Jan Van Eyck (1400-1441) Peintre flamand Frère d’Hubert Van Eyck. En 1420 il a présenté la tête d'une Madone à la guilde d'Anvers. En 1422 il décora un cierge pascal pour la cathédrale de Cambrai. Puis en 1425 il était à la Haie dans le service de Jean Sans Merci. Ensuite, il est allé à Bruges et à Lille à la cour de Philippe le Bon, duc de Bourgogne comme peintre et valet de chambre. Il devint un homme d'une certaine influence à la cour et il fut envoyé comme ambassadeur chargé de demander la main d'Isabelle à Philippe du Portugal. Ce voyage dura du 18 octobre 1428, à la fin décembre 1429. Il est mort vers la fin juin 1441. Ses oeuvres sont d'une précision et d'un équilibre étonnants, elles inaugurent une époque réaliste de la peinture nordique. Avec son frère Hubert, il mit au point la technique de la peinture à l'huile.
Onzième roi de Portugal, il naquit à Viseu. Il était le fils de Jean 1er du Portugal et de Philippa de Lancastre et succéda à son père en 1433. Très tôt, il accompagna son père dans les affaires du royaume. En 1412, il fut associé au gouvernement avec son père devenant ainsi son bras droit. Contrairement à son père, il recherchait le consensus et durant son court règne, convoqua cinq fois les Cortès pour discuter des affaires de l´État. Edouard continua à favoriser les explorations maritimes et les conquêtes en Afrique. Durant son règne, son frère Henri inaugura l´école de navigation de Sagres et Gil Eanes dépassa le Cap Bojador. En 1437, ses frères Henri et Ferdinand le convainquirent d’attaquer le Maroc afin de consolider la présence portugaise au nord de l´Afrique et pour le transformer en une base pour l´exploration de l´Atlantique. L´idée n´était pas partagée par tous : Pierre, duc de Coimbra, et Jean, duc d'Aveiro y étaient opposés. La campagne se termina en désastre, avec les Portugais encerclés devant Tanger. Pour se sauver, les Portugais promettrent de livrer Ceuta aux Maures et durent laisser Ferdinand en otage.

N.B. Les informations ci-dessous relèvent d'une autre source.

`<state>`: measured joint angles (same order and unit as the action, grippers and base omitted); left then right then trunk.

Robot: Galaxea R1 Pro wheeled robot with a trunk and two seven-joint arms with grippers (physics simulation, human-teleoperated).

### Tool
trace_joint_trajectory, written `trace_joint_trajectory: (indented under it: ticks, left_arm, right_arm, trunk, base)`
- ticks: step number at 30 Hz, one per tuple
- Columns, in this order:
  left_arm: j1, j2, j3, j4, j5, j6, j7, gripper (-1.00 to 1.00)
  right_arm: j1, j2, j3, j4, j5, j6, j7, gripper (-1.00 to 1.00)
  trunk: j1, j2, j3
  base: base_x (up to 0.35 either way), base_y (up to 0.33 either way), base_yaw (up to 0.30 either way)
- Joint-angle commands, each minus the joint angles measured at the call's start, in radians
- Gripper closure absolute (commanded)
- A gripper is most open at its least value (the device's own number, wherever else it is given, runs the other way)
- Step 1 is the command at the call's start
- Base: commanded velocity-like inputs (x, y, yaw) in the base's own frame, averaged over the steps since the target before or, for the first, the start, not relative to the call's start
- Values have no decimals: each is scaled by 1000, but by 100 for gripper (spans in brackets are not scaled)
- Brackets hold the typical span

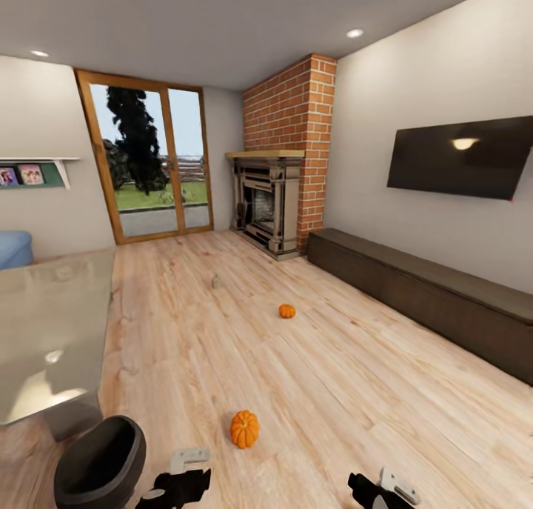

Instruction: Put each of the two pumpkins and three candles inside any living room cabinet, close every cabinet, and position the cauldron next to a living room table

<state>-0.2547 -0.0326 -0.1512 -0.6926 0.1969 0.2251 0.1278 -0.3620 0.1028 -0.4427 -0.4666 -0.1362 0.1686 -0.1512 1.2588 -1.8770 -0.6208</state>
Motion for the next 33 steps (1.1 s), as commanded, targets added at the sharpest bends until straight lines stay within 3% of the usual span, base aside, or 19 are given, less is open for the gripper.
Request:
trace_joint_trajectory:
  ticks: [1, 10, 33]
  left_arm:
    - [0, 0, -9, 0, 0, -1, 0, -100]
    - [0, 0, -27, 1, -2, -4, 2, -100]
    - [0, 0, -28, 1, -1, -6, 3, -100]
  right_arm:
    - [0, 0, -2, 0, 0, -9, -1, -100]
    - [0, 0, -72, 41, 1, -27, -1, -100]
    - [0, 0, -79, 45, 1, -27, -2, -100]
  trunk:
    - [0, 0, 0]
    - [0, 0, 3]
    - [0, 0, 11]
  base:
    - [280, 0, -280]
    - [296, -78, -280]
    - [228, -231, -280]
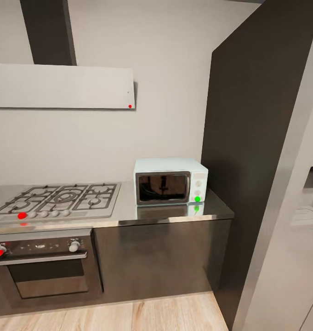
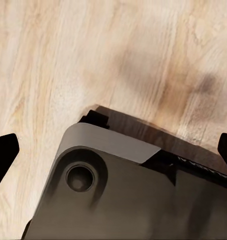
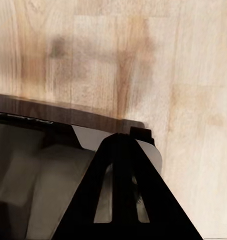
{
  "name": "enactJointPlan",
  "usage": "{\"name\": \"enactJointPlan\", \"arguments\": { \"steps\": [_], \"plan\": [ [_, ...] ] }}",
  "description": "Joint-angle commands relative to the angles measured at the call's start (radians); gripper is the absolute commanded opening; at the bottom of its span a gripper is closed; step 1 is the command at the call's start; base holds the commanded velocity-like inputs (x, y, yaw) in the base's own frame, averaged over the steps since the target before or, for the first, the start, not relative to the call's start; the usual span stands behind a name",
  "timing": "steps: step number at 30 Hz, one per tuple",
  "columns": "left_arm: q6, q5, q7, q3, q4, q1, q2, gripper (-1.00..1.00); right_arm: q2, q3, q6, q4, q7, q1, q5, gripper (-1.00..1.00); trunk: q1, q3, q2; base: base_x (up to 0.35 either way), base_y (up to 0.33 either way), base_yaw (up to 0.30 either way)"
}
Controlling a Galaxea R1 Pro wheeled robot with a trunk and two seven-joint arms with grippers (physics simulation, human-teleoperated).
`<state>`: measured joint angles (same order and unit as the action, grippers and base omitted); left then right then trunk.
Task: In the kitchen, take the popcorn bag from the countertop, put it into the microwave, and heat it until the popcorn is cooked so the cooked popcorn ends up inside the bag.
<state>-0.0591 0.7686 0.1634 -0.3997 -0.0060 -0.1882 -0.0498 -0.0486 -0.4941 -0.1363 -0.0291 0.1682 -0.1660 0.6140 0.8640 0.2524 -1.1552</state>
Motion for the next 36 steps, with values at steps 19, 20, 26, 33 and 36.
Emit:
{"name": "enactJointPlan", "arguments": {
  "steps": [19, 20, 26, 33, 36],
  "plan": [
    [-0.002, 0.008, 0.004, -0.008, 0.0, -0.001, 0.001, 1.0, 0.007, -0.007, -0.006, -0.003, -0.003, -0.001, 0.006, -1.0, 0.0, 0.001, -0.001, 0.0, 0.0, 0.0],
    [-0.002, 0.008, 0.004, -0.008, 0.0, -0.001, 0.001, 1.0, 0.007, -0.007, -0.006, -0.003, -0.003, -0.001, 0.006, -1.0, 0.0, 0.001, -0.001, 0.0, 0.0, 0.0],
    [-0.002, 0.008, 0.004, -0.008, 0.0, -0.001, 0.001, 1.0, 0.007, -0.007, -0.006, -0.003, -0.003, -0.001, 0.006, -1.0, 0.0, 0.001, -0.001, 0.0, 0.0, 0.0],
    [-0.002, 0.008, 0.004, -0.008, 0.0, -0.001, 0.001, 1.0, 0.007, -0.007, -0.006, -0.003, -0.003, -0.001, 0.006, -1.0, 0.0, 0.001, -0.001, 0.0, 0.0, 0.0],
    [-0.002, 0.008, 0.004, -0.008, 0.0, -0.001, 0.001, 1.0, 0.007, -0.007, -0.006, -0.003, -0.003, -0.001, 0.006, -1.0, 0.0, 0.001, -0.001, 0.0, 0.0, 0.0]
  ]
}}
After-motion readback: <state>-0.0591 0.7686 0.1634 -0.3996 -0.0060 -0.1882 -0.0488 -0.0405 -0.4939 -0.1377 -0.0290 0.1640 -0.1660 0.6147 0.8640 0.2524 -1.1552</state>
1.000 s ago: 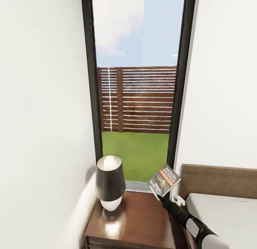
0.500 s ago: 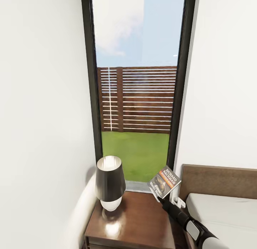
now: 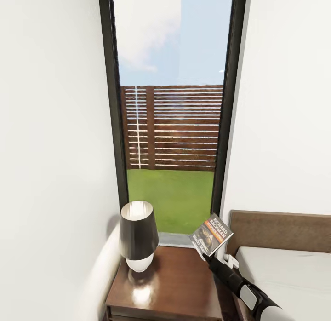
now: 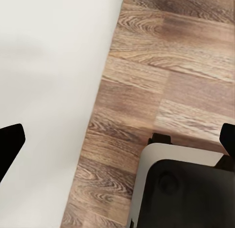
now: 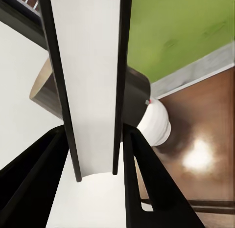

À part la politique, Édouard fut un homme intéressé par la culture et les connaissances. Il écrivit des livres de poésie, sur la chasse et aussi un traité politique “Le conseiller loyal”. Lors de sa mort, il allait préparer une révision du code civil portugais. Il mourut à Tomar le 12 septembre 1438, son fils Alphonse V lui succéda.